Mr. Cromer Cole built the property in 1851 as a farmhouse, which had quite a sizeable parcel of land adjoining, reclaimed from Boxted Heath. With the decline in farming fortunes he needed to find another source of income. His father, Josiah Cole, was an expert brewer, and so, in 1857, Cromer applied to the local magistrates for a licence to brew and retail beer. Part of the barn was turned into a brewhouse and the business became very prosperous with patrons coming from far and wide to sample Josiah’s special beers.
Josiah Cole’s recipe for strong beer:
- Take 12 bushels of malt to the hogshead of water.
- Pour the water hot but not boiling onto the malt.
- Infuse fore three hours covered, mash in the first half hour and let it stand the remainder of the time.
- Run it in the hops previously infused in water at the rate of ¾lb of hops to 1 bushel of malt.
- Boil with wort for 2 hours from the start of the boil.
- Cool a pailful to add 2 quarts of yeast which will prepare it for putting to the rest when ready the next day but, if possible, put together the same night.
- Tun as usual. Cover the bung hole with paper when the beer has done working and when it has stopped have ready 1½lbs of hops dried before the fire, put in bung hole and fasten it up.
- Let it stand 12 months in the cask before drinking.
- Beer is best if brewed in March.
Although Cromer called his property The Queen’s Head, it was often called simply Cromer’s. At one time, beer brewed at the Queen’s Head was sold to both The Fox and Butcher’s Arms pubs.

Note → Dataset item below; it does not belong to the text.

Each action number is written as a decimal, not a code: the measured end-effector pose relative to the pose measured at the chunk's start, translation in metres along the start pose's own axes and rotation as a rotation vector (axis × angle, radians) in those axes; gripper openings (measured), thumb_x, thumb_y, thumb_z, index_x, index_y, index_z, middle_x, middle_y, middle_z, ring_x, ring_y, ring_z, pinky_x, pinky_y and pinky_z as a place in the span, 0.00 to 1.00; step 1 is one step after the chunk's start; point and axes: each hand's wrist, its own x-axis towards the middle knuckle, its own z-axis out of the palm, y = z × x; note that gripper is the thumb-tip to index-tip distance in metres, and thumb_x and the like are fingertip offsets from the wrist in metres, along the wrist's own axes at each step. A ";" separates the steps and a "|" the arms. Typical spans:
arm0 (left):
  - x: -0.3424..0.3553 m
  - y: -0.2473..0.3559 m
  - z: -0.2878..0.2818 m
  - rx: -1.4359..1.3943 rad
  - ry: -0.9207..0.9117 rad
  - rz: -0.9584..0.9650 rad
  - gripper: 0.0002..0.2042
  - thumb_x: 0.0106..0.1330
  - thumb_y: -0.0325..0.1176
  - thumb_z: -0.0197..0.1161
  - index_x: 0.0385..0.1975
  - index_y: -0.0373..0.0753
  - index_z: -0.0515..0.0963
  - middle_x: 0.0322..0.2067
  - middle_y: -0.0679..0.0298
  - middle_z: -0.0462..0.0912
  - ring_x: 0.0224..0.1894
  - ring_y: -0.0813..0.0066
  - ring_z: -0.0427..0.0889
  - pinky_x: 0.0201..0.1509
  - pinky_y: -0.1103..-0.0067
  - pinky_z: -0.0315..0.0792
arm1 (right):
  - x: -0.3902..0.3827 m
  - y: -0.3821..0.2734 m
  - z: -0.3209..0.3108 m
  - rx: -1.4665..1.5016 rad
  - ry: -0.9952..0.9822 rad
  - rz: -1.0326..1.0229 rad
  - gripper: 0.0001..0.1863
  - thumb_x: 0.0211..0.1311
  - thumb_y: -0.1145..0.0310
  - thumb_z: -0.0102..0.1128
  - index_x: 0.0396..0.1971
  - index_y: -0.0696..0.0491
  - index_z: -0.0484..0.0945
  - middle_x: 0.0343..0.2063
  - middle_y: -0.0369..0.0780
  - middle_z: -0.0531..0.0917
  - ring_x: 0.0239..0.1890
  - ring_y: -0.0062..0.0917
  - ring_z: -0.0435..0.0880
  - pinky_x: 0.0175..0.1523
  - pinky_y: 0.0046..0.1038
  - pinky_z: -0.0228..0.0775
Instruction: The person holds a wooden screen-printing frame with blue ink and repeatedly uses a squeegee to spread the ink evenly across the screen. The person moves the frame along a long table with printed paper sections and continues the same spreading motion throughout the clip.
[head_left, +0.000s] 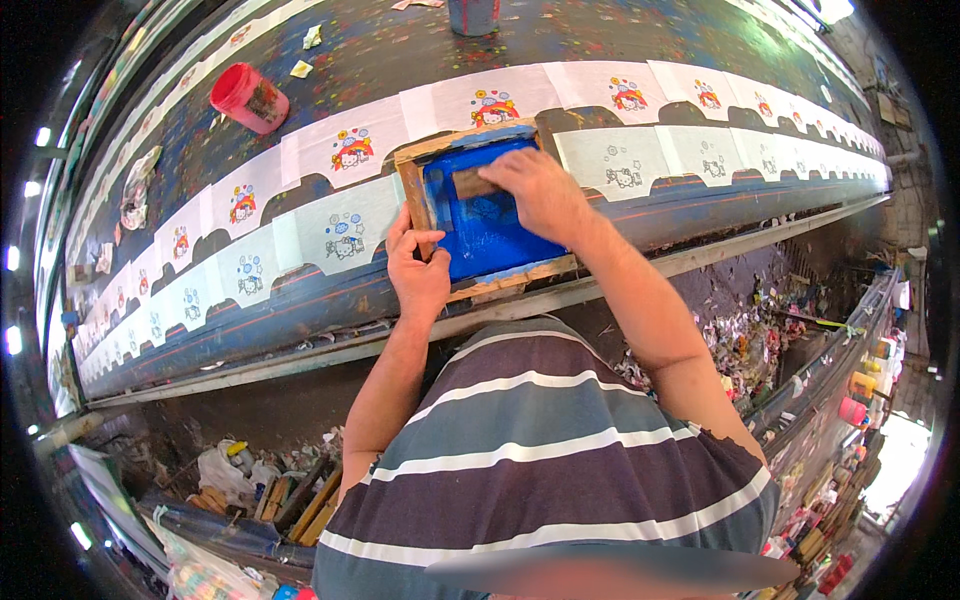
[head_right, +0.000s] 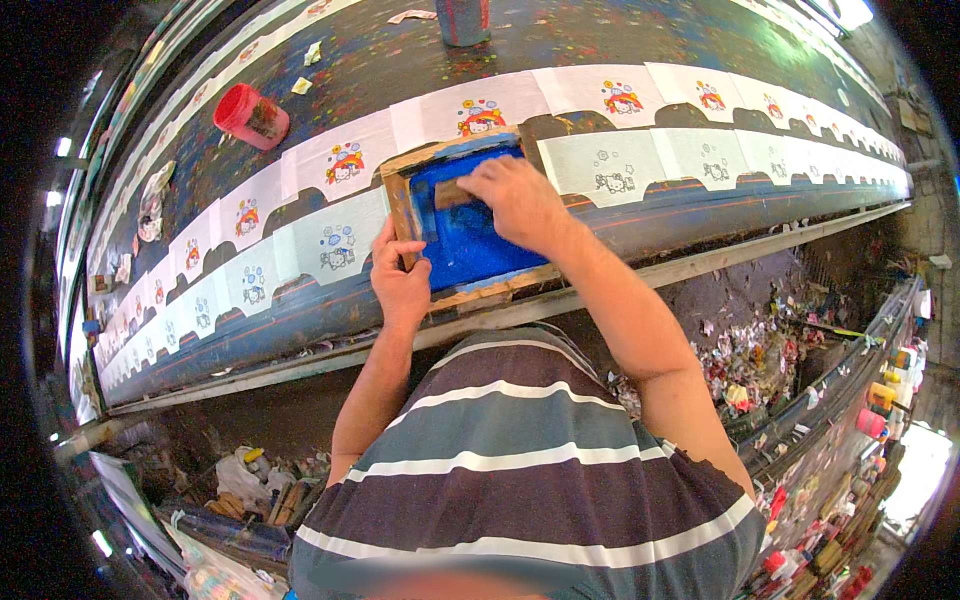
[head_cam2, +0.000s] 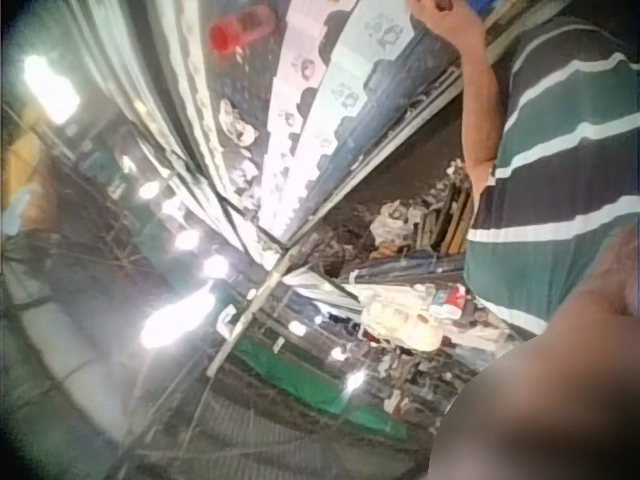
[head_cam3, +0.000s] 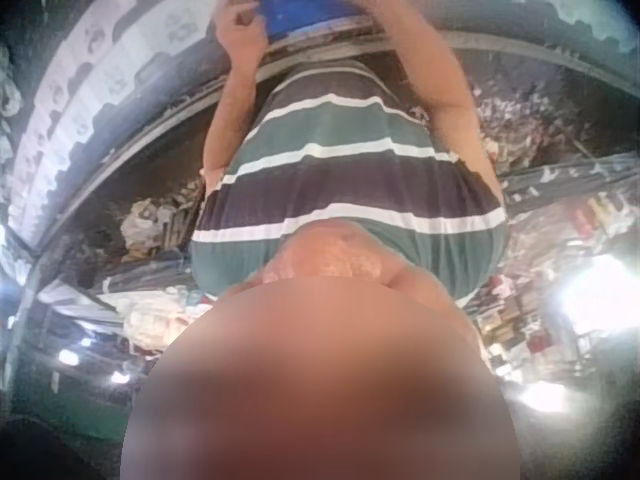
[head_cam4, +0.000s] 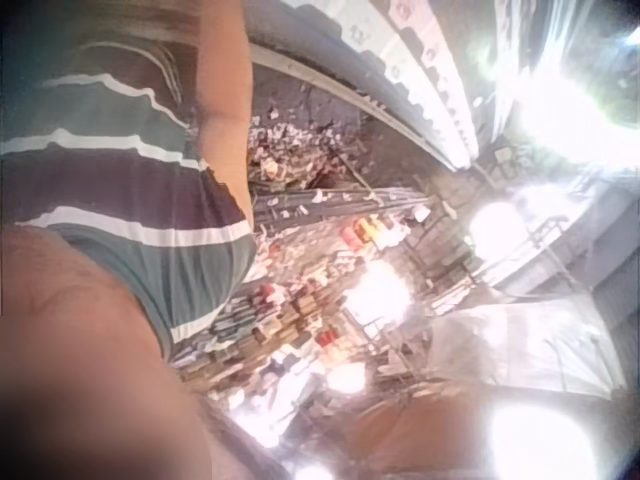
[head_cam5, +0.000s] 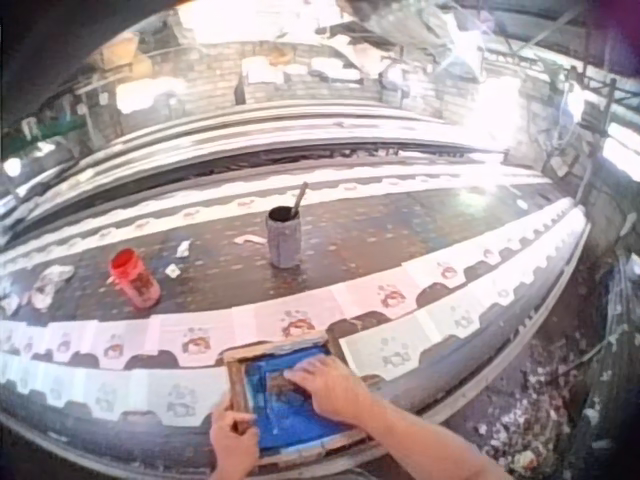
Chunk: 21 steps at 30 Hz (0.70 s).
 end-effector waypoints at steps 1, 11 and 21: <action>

Following Cromer Cole’s death, his son-in-law, Robert Leech, became landlord. When the licensing Act of 1872 became law, the beer was supplied first by the Colchester Brewing Company of East Hill, Colchester, then by Oliver’s of Sudbury and eventually by Greene King of Bury St. Edmunds. After the death of Robert Leech, his son-in-law, Henry Denny, became landlord for the next 26 years. His widow, Mary Ann Denny, held the licence for a time before it passed to her son-in-law, Harvey Carter. Harvey’s son, Douglas, is co-author of Boxted Book.
The Fruitpicker’s Pub
The outstanding period of prosperous trade for the Queen’s Head was in the 1920/30’s when fruitpickers from London came to work in the orchards of Mr. Dennis Carter at Hill Farm. The horse meadow alongside the pub was opened, and beer was served through the windows of the pub. Over two hundred Londoners crowded the approaches, and for the fruitpicking season, the Queen’s Head had a full lorry load of beer every week.
A second era of prosperity came during the American occupation of the local airfields during World War II. Although the supplies of beer were rationed, it was possible, with some local brewing knowledge, to supplement supplies.
After the war the pub obtained a licence to serve wines and spirits and trade remained good until the coming of television. Customers came out later and later, and it was only at weekends that the pub was busy.
The drink drive legislation restricted trade still further but it was the Public Health Acts of the 1960’s, which specified indoor toilets and washing facilities for all public houses that proved its end. The Queen’s Head only had cesspool drainage and the space needed to build indoor toilets would have reduced the size of the drinking area to uneconomic proportions.
In 1970, it was decided to close and de-licence the property and sell it as a private house which later became a nursing home. The original house has since been demolished.